**Exercise objective**
From the line containing "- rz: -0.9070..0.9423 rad" to the end of the listing, copy each line exactly and leave out all others.

*** Dataset content ***

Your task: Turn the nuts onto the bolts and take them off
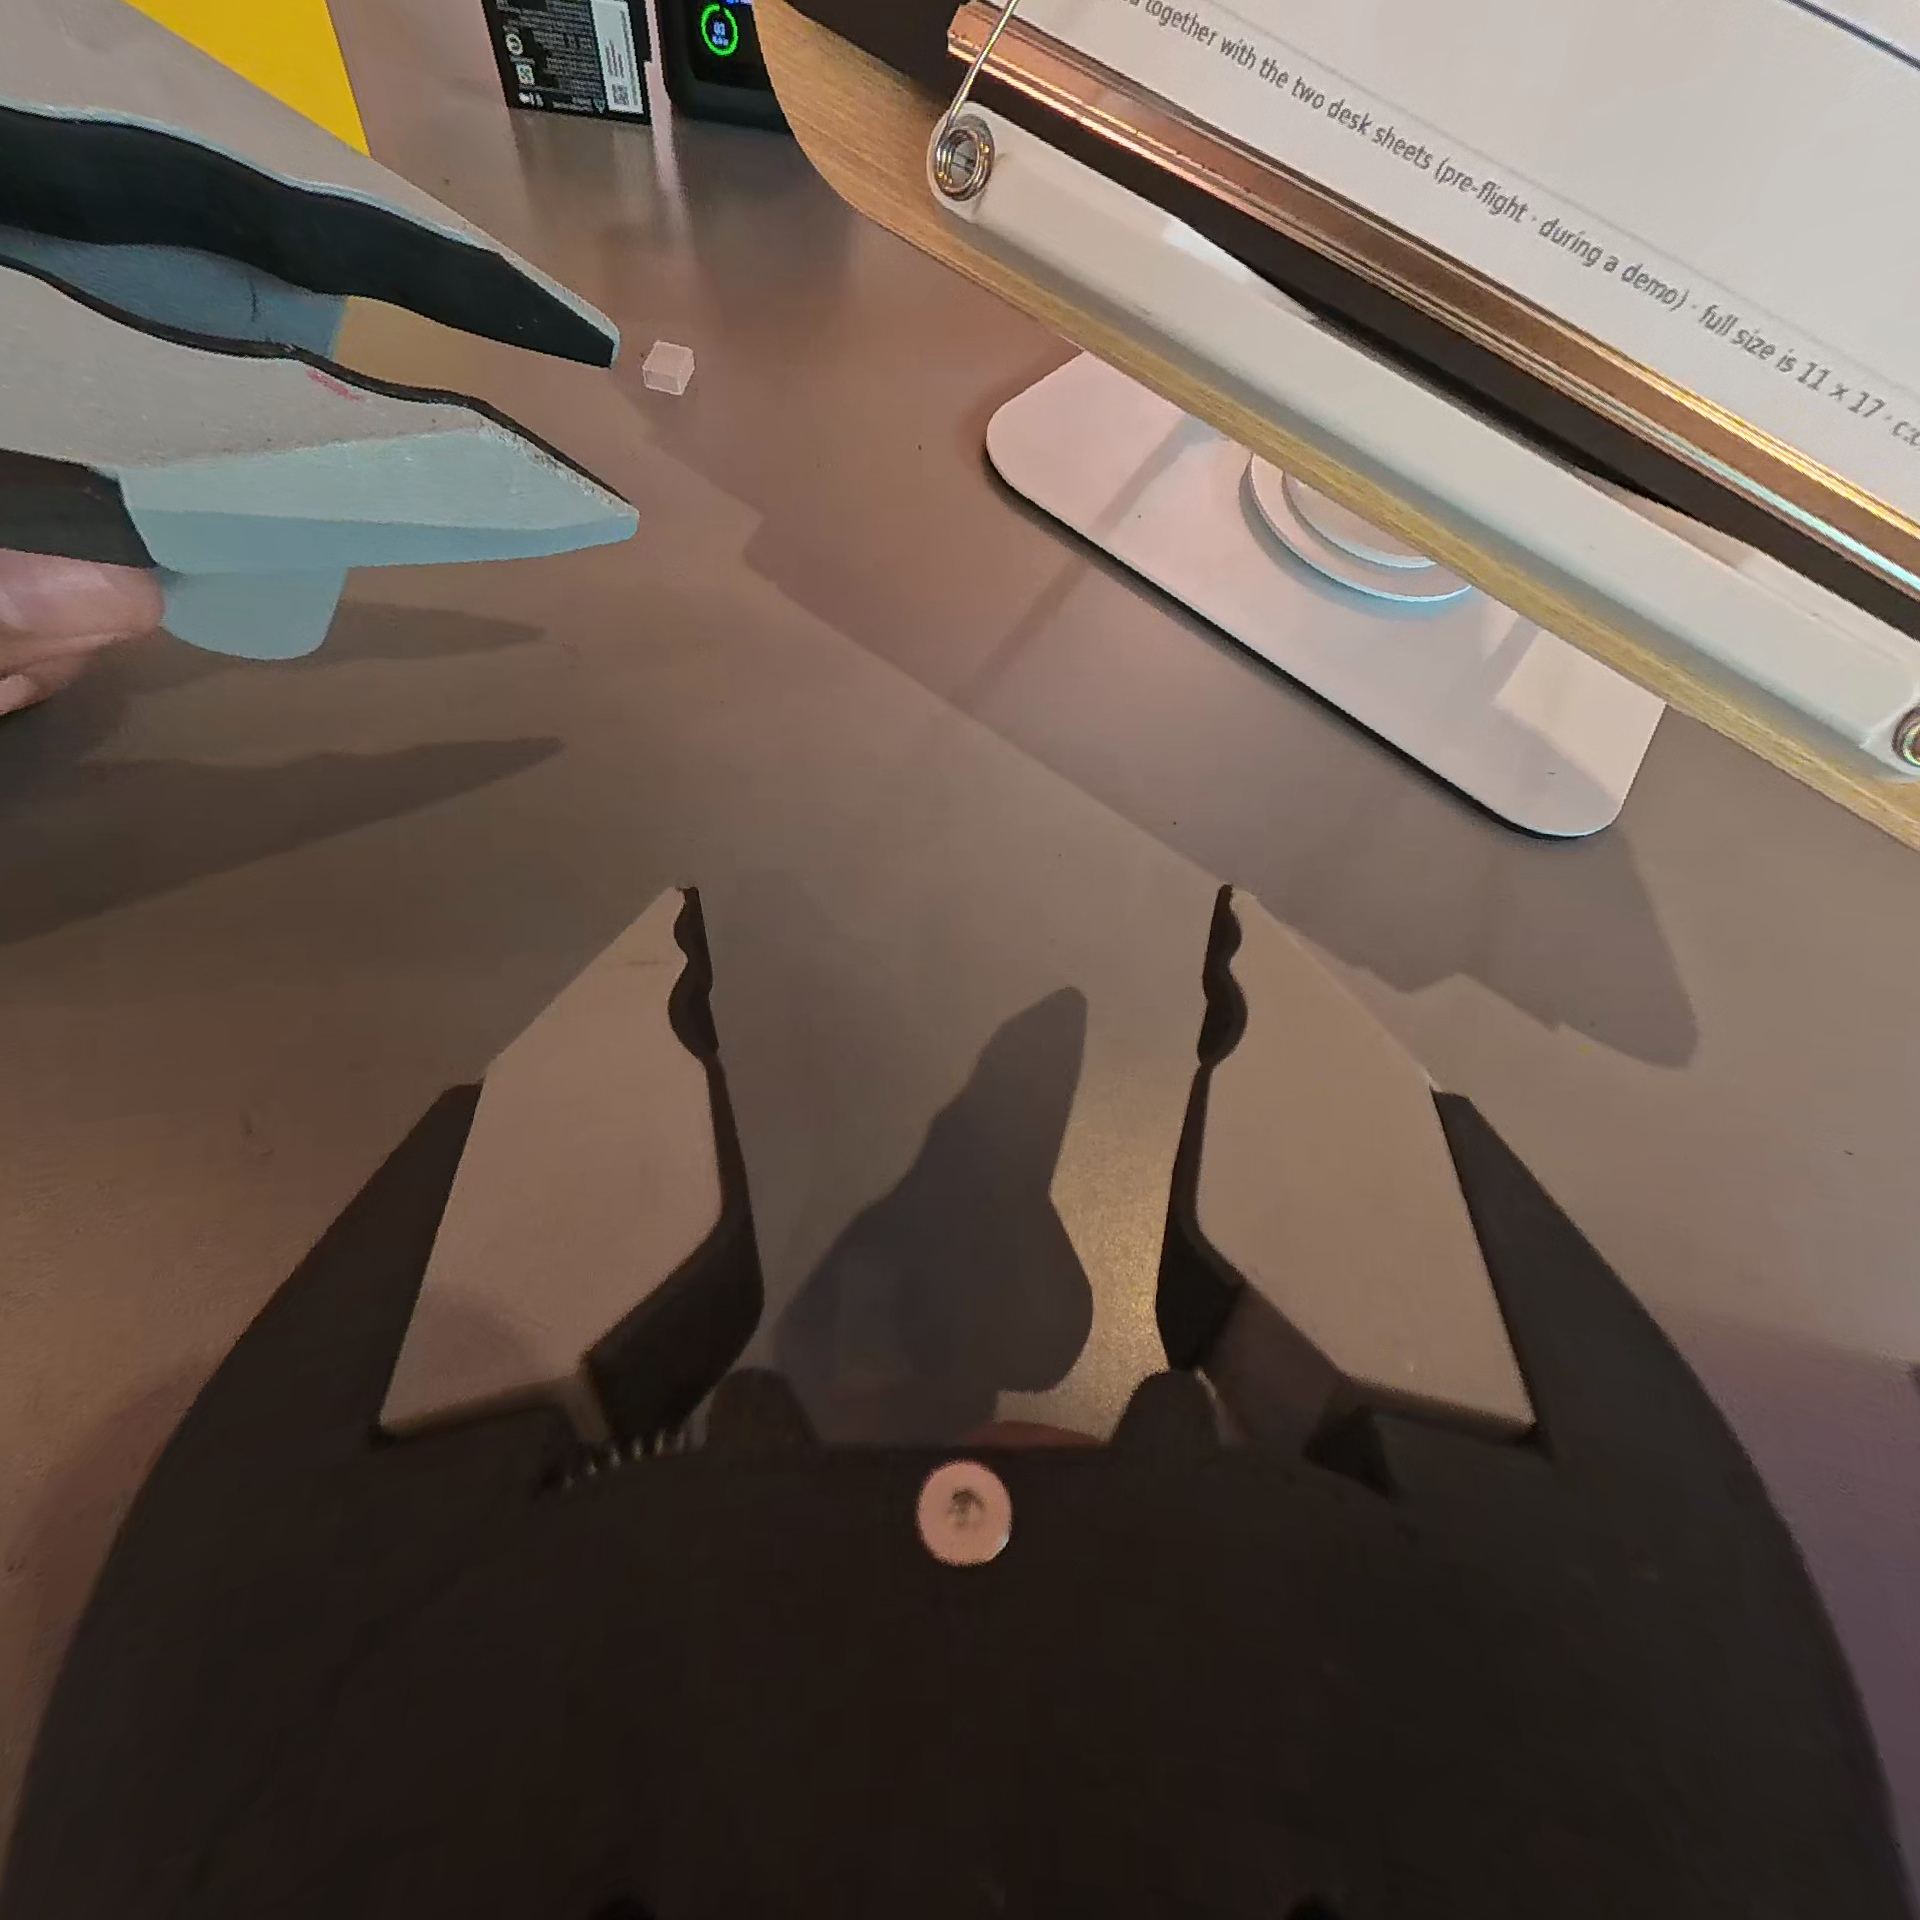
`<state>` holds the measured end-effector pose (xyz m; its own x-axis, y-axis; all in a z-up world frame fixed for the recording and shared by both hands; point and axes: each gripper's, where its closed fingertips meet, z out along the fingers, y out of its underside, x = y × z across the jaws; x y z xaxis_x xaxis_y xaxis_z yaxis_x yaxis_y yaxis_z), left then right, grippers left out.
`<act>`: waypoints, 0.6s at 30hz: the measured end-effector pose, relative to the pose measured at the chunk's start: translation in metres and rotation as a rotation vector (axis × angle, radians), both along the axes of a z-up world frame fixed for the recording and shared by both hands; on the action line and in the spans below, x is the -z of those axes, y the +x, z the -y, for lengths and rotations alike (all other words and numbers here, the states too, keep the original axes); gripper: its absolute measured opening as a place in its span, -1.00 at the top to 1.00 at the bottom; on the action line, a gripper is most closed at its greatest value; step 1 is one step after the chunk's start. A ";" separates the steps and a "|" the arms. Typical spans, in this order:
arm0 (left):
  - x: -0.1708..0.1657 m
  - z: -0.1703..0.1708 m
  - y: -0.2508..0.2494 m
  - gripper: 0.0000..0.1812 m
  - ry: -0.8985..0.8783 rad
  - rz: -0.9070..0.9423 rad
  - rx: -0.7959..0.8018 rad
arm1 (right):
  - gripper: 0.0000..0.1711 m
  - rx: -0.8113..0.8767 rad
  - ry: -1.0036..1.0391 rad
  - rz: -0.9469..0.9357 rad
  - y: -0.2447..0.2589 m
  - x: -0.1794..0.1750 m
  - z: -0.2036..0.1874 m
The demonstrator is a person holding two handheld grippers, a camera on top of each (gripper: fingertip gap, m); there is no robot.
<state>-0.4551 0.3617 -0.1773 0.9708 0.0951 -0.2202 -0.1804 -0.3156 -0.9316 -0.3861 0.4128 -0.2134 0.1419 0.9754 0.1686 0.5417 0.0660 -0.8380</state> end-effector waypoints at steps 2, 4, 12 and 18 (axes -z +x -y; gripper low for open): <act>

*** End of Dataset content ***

**Solved problem**
  - rz: -0.9070..0.9423 rad
  - rx: -0.7959..0.8018 rad
arm1 (right):
  - gripper: 0.0000..0.1711 m
  - rx: -0.8113..0.8767 rad
  - ry: -1.0036..1.0391 rad
  - rz: -0.9469..0.9357 rad
  - y: -0.2447..0.2589 m
  - x: -0.1794..0.1750 m
  - z: -0.2036..0.1874 m
The demonstrator is a person holding two handheld grippers, a camera on top of each (gripper: fingertip gap, m); there is no robot.
<state>-0.4551 0.3617 -0.1773 0.9708 0.0951 -0.2202 -0.1804 -0.3156 -0.9316 -0.3861 0.4128 -0.2134 0.1419 0.9754 0.1686 0.5417 0.0660 -0.8380</state> end-effector waypoints at steps 2, 4, 12 and 18 (axes -z +x -y; gripper low for open): <act>

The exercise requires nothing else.